WORK ORDER —
Your task is to copy all of the entries exactly as they are given.

DATASET RECORDS —
[Start of section]
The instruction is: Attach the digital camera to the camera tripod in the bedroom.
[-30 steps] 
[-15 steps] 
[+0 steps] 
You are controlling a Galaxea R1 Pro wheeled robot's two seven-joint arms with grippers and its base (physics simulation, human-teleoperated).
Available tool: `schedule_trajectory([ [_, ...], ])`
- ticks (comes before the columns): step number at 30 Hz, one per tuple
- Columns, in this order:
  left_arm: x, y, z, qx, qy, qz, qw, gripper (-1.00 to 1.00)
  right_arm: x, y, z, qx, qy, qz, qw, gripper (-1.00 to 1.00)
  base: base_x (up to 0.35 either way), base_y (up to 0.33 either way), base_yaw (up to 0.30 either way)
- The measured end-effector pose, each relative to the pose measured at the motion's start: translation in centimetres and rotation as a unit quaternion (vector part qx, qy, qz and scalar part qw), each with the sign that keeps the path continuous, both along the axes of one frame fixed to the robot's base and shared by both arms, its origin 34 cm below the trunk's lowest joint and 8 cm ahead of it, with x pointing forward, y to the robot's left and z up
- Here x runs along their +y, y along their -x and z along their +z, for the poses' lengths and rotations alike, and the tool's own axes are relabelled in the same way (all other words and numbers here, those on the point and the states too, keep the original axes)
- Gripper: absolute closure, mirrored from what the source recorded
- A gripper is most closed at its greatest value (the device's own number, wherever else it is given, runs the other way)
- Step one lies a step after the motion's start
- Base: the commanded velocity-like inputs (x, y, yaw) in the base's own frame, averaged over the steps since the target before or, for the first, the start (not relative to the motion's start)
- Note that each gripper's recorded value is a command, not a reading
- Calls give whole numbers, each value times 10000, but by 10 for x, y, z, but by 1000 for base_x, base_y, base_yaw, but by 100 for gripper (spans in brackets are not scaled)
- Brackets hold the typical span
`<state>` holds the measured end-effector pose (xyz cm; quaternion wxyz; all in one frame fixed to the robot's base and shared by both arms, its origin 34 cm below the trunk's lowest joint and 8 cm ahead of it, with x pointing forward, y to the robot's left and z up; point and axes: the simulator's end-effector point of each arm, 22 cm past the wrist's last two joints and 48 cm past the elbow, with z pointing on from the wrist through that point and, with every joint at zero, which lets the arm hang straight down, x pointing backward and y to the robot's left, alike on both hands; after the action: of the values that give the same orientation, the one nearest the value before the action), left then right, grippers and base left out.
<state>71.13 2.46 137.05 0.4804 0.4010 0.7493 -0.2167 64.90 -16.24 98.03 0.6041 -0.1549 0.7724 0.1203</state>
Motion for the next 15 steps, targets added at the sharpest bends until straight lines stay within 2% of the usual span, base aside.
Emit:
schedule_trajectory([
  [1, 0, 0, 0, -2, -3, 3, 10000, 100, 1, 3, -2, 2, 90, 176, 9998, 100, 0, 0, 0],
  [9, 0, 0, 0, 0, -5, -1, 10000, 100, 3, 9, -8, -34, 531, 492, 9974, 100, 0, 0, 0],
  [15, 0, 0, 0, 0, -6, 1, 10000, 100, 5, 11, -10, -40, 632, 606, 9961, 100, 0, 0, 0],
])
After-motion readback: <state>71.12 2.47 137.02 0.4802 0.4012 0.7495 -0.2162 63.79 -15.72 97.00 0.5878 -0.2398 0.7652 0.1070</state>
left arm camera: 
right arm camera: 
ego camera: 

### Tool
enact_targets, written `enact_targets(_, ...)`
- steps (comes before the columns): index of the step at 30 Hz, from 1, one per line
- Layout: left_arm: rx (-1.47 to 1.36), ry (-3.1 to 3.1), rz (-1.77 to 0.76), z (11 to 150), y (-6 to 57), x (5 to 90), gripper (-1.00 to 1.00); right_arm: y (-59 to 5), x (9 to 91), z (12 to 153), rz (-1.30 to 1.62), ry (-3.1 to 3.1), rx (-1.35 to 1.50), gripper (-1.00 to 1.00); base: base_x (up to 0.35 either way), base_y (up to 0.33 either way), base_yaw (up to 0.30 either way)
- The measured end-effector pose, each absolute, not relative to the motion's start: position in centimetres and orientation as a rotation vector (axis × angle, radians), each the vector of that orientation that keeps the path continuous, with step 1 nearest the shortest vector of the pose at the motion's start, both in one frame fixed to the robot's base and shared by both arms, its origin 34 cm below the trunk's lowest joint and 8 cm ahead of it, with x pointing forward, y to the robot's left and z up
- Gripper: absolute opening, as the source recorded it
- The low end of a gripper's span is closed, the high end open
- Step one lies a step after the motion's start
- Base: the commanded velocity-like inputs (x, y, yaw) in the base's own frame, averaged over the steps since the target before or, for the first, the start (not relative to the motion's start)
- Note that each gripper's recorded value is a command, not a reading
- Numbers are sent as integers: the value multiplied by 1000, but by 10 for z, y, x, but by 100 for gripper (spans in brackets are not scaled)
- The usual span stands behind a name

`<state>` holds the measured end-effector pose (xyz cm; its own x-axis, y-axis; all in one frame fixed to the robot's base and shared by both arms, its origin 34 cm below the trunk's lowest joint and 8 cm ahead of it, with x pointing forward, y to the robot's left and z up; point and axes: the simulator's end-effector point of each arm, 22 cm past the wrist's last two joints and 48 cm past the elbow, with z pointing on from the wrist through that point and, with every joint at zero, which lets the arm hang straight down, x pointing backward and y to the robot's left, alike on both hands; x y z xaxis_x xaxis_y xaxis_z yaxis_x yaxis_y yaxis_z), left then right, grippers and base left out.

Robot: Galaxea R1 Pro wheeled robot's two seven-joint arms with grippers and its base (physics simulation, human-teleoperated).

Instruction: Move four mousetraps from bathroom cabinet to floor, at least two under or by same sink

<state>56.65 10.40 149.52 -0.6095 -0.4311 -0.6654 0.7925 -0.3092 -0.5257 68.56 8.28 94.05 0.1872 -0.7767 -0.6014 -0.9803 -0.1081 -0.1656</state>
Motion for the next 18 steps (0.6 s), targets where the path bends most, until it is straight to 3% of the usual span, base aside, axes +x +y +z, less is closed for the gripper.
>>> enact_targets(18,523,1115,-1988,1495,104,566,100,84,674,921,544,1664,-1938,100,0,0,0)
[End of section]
RESULT FOR THIS TASK —
The instruction is: Attach the digital camera to the camera tripod in the bedroom.
[-30 steps] 
[-15 steps] 
[+0 steps] 
You are controlling a Galaxea R1 Pro wheeled robot's two seven-joint arms with grippers and its base (physics simulation, human-teleoperated).
Available tool: `schedule_trajectory([ [_, ...], ])`
- ticks (comes before the columns): step number at 30 Hz, one per tuple
- Columns, in this order:
  left_arm: x, y, z, qx, qy, qz, qw, gripper (-1.00 to 1.00)
  right_arm: x, y, z, qx, qy, qz, qw, gripper (-1.00 to 1.00)
  base: base_x (up to 0.35 either way), base_y (up to 0.33 either way), base_yaw (up to 0.30 either way)
- The measured end-effector pose, each relative to the pose measured at the motion's start: translation in centimetres and rotation as a unit quaternion (vector part qx, qy, qz and scalar part qw), each with the sign that keeps the path continuous, both along the axes of one frame fixed to the robot's base and shared by both arms, its origin 34 cm below the trunk's lowest joint and 8 cm ahead of it, with x pointing forward, y to the robot's left and z up
- Here x runs along their +y, y along their -x and z along their +z, for the poses' lengths and rotations alike, and the tool's own axes are relabelled in the same way (all other words and numbers here, those on the point and the states too, keep the original axes)
- Gripper: absolute closure, mirrored from what the source recorded
- A gripper is most closed at its greatest value (the device's own number, wherever else it is given, runs the other way)
- Step one lies a step after the motion's start
- Base: the commanded velocity-like inputs (x, y, yaw) in the base's own frame, averaged over the steps since the target before or, for the first, the start (not relative to the motion's start)
- Note that each gripper's recorded value is a command, not a reading
- Calls give whole numbers, each value times 10000, but by 10 for x, y, z, but by 1000 for base_x, base_y, base_yaw, but by 100 for gripper (spans in brackets are not scaled)
- Brackets hold the typical span
`<state>` holds the measured end-effector pose (xyz cm; quaternion wxyz; all in one frame fixed to the robot's base and shared by both arms, its origin 34 cm below the trunk's lowest joint and 8 cm ahead of it, with x pointing forward, y to the robot's left and z up; point and axes: the simulator's end-effector point of each arm, 22 cm past the wrist's last two joints and 48 cm past the elbow, with z pointing on from the wrist through that point and, with every joint at zero, which lets the arm hang straight down, x pointing backward and y to the robot's left, alike on both hands; after the action: of the values that give the same orientation, the one nearest the value before the action), left then right, grippers and base left out.
<state>71.13 2.46 137.05 0.4804 0.4010 0.7493 -0.2167 64.90 -16.24 98.03 0.6041 -0.1549 0.7724 0.1203</state>
Motion for the next 15 steps, targets added at the sharpest bends until straight lines stay within 2% of the usual span, base aside.
Emit:
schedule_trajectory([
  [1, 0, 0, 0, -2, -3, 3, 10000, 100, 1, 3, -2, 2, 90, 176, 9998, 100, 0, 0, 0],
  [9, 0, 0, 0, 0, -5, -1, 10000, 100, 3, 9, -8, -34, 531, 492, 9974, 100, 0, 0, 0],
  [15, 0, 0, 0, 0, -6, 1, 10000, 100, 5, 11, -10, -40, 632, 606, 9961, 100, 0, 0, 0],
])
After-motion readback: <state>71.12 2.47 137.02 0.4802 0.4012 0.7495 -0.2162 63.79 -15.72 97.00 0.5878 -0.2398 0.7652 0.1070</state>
left arm camera: 
right arm camera: 
ego camera: 

### Tool
enact_targets, written `enact_targets(_, ...)`
- steps (comes before the columns): index of the step at 30 Hz, from 1, one per line
- Layout: left_arm: rx (-1.47 to 1.36), ry (-3.1 to 3.1), rz (-1.77 to 0.76), z (11 to 150), y (-6 to 57), x (5 to 90), gripper (-1.00 to 1.00); right_arm: y (-59 to 5), x (9 to 91), z (12 to 153), rz (-1.30 to 1.62), ry (-3.1 to 3.1), rx (-1.35 to 1.50), gripper (-1.00 to 1.00); base: base_x (up to 0.35 either way), base_y (up to 0.33 either way), base_yaw (up to 0.30 either way)
- The measured end-effector pose, each absolute, not relative to the motion's start: position in centimetres and orientation as a rotation vector (axis × angle, radians), each the vector of that orientation that keeps the path continuous, with step 1 nearest the shortest vector of the pose at the motion's start, both in one frame fixed to the robot's base and shared by both arms, its origin 34 cm below the trunk's lowest joint and 8 cm ahead of it, with x pointing forward, y to the robot's left and z up
- Gripper: absolute opening, as the source recorded it
- The low end of a gripper's span is closed, the high end open
- Step one lies a step after the motion's start
- Base: the commanded velocity-like inputs (x, y, yaw) in the base's own frame, averaged over the steps since the target before or, for the first, the start (not relative to the motion's start)
- Note that each gripper's recorded value is a command, not a reading
- Numbers are sent as integers: the value multiplied by 1000, but by 10 for z, y, x, but by 100 for gripper (spans in brackets are not scaled)
- The usual span stands behind a name

`<state>` holds the measured end-effector pose (xyz cm; its own x-axis, y-axis; all in one frame fixed to the robot's base and shared by both arms, its origin 34 cm below the trunk's lowest joint and 8 cm ahead of it, with x pointing forward, y to the robot's left and z up; point and axes: the simulator's end-effector point of each arm, 22 cm past the wrist's last two joints and 48 cm past the elbow, with z pointing on from the wrist through that point and, with every joint at zero, which lets the arm hang straight down, x pointing backward and y to the robot's left, alike on both hands; x y z xaxis_x xaxis_y xaxis_z yaxis_x yaxis_y yaxis_z), left then right, grippers and base left out.

Robot: Galaxea R1 Pro wheeled robot's two seven-joint arms with grippers and its base (physics simulation, human-teleoperated).

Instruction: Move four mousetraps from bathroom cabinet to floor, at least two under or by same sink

<state>56.65 10.40 149.52 -0.6095 -0.4311 -0.6654 0.7925 -0.3092 -0.5257 68.56 8.28 94.05 0.1872 -0.7767 -0.6014 -0.9803 -0.1081 -0.1656</state>
Motion for the next 18 steps (0.6 s), targets where the path bends most, until it is straight to 3% of the usual span, base aside, axes +x +y +z, less is closed for the gripper.
>>> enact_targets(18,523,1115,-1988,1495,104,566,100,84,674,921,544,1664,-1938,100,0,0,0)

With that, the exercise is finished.